WORK TO COMPLETE: Copy word for word the lines in the records below, starting at the line with "(165, 63): 180" and ending at the line with "Values for one". Skip the pictures.

◇ ◇ ◇

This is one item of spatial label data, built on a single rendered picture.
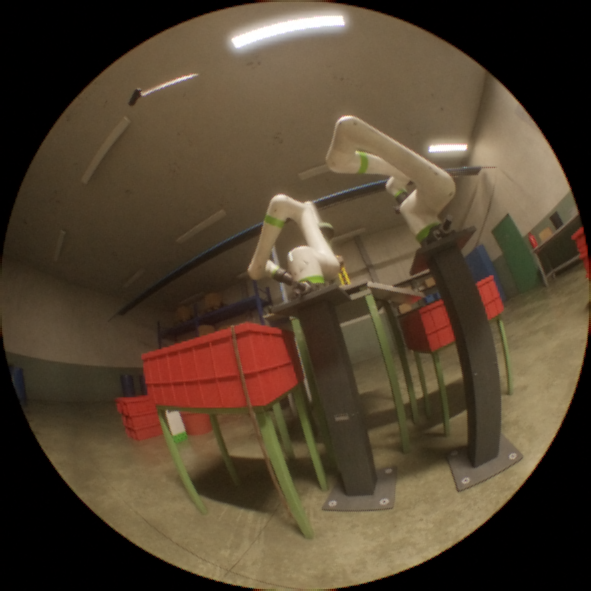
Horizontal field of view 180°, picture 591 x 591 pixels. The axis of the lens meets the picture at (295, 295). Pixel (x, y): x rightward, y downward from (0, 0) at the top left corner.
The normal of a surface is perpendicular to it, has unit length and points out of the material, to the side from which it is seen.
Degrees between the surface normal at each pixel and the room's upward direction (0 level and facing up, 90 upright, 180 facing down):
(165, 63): 180
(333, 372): 90
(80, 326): 90
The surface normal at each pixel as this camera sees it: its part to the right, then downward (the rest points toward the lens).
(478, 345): -0.46, -0.18
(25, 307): 0.92, -0.32
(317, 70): 0.25, 0.92
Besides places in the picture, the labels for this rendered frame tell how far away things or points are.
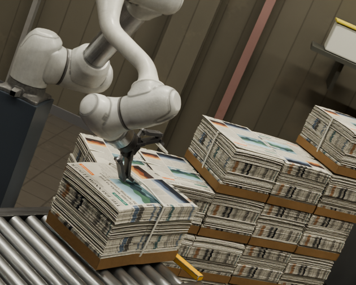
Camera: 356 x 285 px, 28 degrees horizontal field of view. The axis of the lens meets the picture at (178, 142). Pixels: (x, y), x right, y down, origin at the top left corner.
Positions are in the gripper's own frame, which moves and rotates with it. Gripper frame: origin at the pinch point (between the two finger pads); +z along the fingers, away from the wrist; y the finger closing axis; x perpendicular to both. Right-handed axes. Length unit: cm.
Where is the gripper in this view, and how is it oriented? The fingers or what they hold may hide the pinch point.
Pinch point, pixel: (150, 165)
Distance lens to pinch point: 237.2
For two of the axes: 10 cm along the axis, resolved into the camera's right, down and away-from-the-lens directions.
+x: 6.5, 4.6, -6.0
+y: -6.4, 7.6, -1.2
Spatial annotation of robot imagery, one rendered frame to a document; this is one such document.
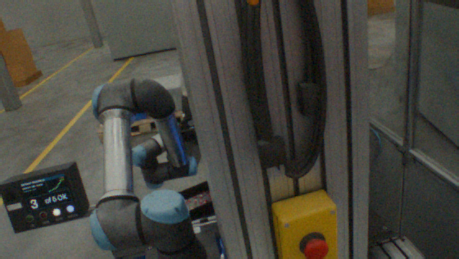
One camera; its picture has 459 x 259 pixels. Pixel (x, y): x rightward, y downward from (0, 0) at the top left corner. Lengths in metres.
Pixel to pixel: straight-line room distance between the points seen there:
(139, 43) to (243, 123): 8.59
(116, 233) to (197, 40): 0.67
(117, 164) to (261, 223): 0.59
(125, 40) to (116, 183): 8.14
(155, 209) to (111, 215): 0.12
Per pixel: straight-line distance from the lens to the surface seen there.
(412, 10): 1.42
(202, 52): 0.46
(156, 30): 8.90
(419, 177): 1.62
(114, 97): 1.18
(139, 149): 1.42
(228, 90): 0.48
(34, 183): 1.42
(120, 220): 1.01
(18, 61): 9.59
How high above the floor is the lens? 1.81
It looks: 26 degrees down
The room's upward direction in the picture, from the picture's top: 11 degrees counter-clockwise
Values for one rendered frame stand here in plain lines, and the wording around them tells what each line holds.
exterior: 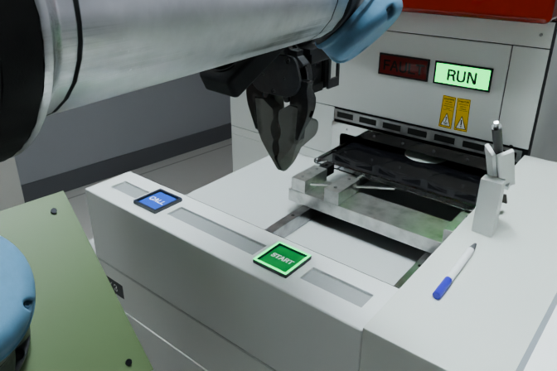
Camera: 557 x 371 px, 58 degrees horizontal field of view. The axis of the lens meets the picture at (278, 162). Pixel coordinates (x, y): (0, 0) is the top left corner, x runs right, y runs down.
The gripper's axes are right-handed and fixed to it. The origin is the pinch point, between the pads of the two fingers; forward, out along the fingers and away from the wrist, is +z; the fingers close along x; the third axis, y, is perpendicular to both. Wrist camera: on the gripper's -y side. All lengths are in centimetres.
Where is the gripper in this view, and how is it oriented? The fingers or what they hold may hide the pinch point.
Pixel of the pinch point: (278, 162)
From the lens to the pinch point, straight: 60.7
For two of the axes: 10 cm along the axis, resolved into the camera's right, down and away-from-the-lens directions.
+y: 6.3, -3.1, 7.1
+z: 0.0, 9.2, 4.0
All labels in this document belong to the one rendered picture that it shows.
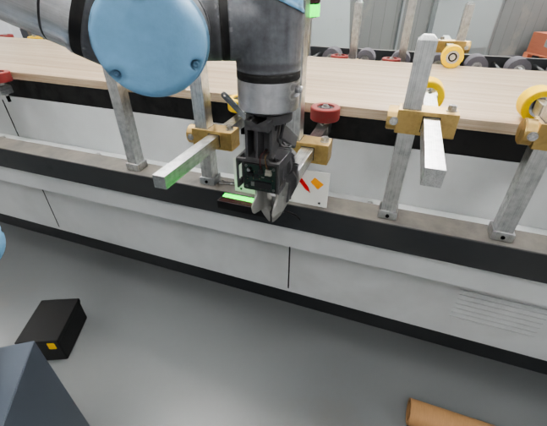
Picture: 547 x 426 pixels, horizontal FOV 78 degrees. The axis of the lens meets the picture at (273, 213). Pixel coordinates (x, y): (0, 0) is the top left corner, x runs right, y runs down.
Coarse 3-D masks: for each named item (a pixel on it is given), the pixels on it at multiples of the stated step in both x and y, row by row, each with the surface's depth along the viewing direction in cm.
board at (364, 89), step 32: (0, 64) 140; (32, 64) 140; (64, 64) 140; (96, 64) 140; (224, 64) 140; (320, 64) 140; (352, 64) 140; (384, 64) 140; (320, 96) 101; (352, 96) 101; (384, 96) 101; (448, 96) 101; (480, 96) 101; (512, 96) 101; (480, 128) 85; (512, 128) 82
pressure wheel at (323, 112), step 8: (320, 104) 93; (328, 104) 93; (312, 112) 90; (320, 112) 88; (328, 112) 88; (336, 112) 89; (312, 120) 92; (320, 120) 90; (328, 120) 89; (336, 120) 91
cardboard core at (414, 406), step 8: (408, 400) 112; (416, 400) 109; (408, 408) 112; (416, 408) 106; (424, 408) 106; (432, 408) 106; (440, 408) 107; (408, 416) 111; (416, 416) 105; (424, 416) 104; (432, 416) 104; (440, 416) 104; (448, 416) 104; (456, 416) 104; (464, 416) 105; (408, 424) 106; (416, 424) 105; (424, 424) 104; (432, 424) 103; (440, 424) 103; (448, 424) 102; (456, 424) 102; (464, 424) 102; (472, 424) 102; (480, 424) 102; (488, 424) 103
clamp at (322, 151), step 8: (304, 136) 83; (312, 136) 83; (296, 144) 81; (304, 144) 80; (312, 144) 79; (320, 144) 79; (328, 144) 79; (296, 152) 82; (320, 152) 80; (328, 152) 79; (320, 160) 81; (328, 160) 82

◇ ◇ ◇

WRITTEN ANSWER:
(165, 63): 180
(333, 372): 90
(80, 326): 90
The surface normal at each pixel as this camera sees it: its part to the right, then downward (the rest points toward the lens).
(478, 345): -0.46, -0.18
(25, 307): 0.92, -0.32
(317, 70): 0.25, 0.92
Besides places in the picture, the labels for this rendered frame tell how far away things or points are.
Camera: 356 x 285 px, 28 degrees horizontal field of view. The axis of the lens meets the picture at (178, 142). Pixels: (x, y), x right, y down, origin at the top left corner.
Positions are in the gripper's own frame, which moves and rotates with it. Gripper frame: origin at the pinch point (between the two finger pads); +z along the fingers, away from the wrist; y the finger closing axis; x perpendicular to both. Right-handed axes. Length unit: cm.
Where is the gripper in this view, and how is it oriented? The fingers or what they hold may hide the pinch point.
Pinch point, pixel: (150, 165)
Distance lens to pinch point: 237.2
For two of the axes: 10 cm along the axis, resolved into the camera's right, down and away-from-the-lens directions.
+x: 6.5, 4.6, -6.0
+y: -6.4, 7.6, -1.2
Spatial annotation of robot imagery, one rendered frame to a document; this is one such document.
One camera; its picture has 459 x 259 pixels. Pixel (x, y): x rightward, y downward from (0, 0) at the top left corner. Lengths in metres.
Pixel to pixel: straight-line room distance between the points seen there:
(139, 43) to (243, 123): 8.59
(116, 233) to (197, 40): 0.67
(117, 164) to (261, 223): 0.59
(125, 40) to (116, 183): 8.14
(155, 209) to (111, 215): 0.12
Per pixel: straight-line distance from the lens to the surface seen there.
(412, 10): 1.42
(202, 52): 0.46
(156, 30): 8.90
(419, 177): 1.62
(114, 97): 1.18
(139, 149): 1.42
(228, 90): 0.48
(34, 183): 1.42
(120, 220): 1.01
(18, 61): 9.59
How high above the floor is the lens? 1.81
It looks: 26 degrees down
The room's upward direction in the picture, from the picture's top: 11 degrees counter-clockwise
Values for one rendered frame stand here in plain lines, and the wording around them tells what each line holds.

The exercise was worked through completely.